§ **Task statement**: Each line of the listing that contains "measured" should be found and copied.
============
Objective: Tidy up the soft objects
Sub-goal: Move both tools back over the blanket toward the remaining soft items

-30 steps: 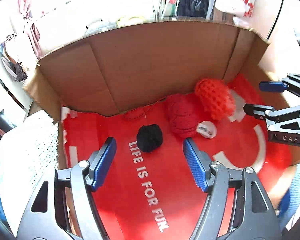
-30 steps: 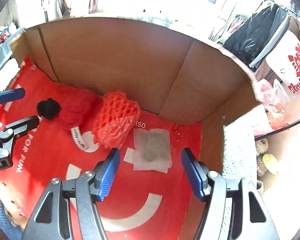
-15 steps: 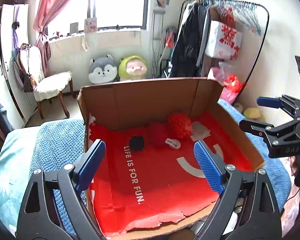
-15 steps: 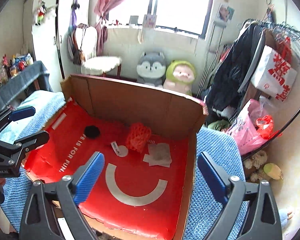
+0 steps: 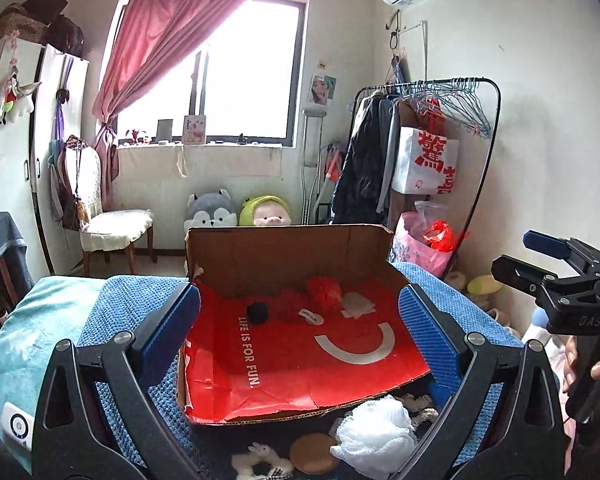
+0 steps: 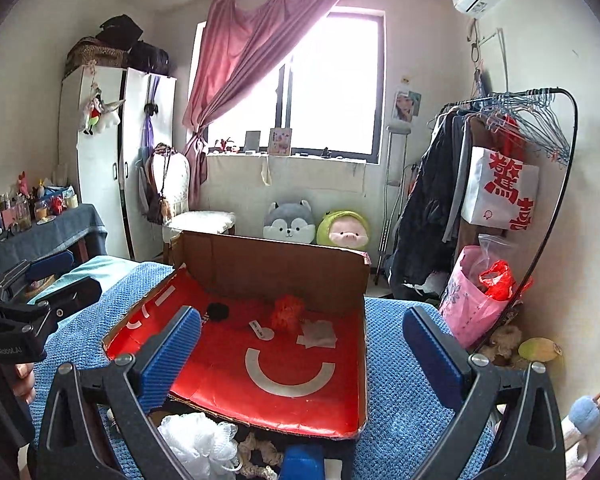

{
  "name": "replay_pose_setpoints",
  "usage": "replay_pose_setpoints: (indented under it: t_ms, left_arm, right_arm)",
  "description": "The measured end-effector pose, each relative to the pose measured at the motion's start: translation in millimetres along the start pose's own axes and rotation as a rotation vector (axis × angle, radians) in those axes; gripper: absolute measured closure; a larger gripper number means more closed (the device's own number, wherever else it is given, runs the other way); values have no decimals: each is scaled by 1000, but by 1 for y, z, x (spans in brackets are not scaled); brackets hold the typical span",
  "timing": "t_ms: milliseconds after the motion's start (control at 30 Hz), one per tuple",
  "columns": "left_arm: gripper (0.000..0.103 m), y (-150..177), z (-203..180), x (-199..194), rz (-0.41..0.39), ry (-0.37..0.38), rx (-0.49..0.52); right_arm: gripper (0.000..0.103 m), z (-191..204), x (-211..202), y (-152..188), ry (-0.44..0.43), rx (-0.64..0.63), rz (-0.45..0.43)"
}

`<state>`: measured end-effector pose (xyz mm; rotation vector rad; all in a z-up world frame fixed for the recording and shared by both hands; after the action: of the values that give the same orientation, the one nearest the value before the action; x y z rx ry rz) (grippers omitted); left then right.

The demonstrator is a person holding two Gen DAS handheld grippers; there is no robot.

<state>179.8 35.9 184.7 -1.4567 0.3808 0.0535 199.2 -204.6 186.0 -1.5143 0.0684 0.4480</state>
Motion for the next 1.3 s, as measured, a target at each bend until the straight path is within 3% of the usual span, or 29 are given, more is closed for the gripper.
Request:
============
§ **Written solution**:
  "description": "The measured end-effector pose, each relative to the pose measured at the motion's start: translation in millimetres along the start pose's own axes and rotation as a rotation vector (axis × angle, radians) in those axes; gripper: absolute measured closure; a larger gripper number means more closed (the device's own number, wherever else it is given, runs the other way); values have no decimals: each is scaled by 1000, but by 1 for y, z, x (spans in brackets are not scaled); brackets hold the typical span",
`<state>`: measured end-effector pose (xyz mm; rotation vector rad; all in a z-up world frame fixed for the recording and shared by both hands; after the action: of the values that give the same orientation, the one nearest the value before the action; x y z rx ry rz) (grippers omitted); left then right.
Motion for the next 1.3 s, as measured, a target at each bend until the straight path is within 3% of the usual span, or 29 are given, more is closed for the gripper.

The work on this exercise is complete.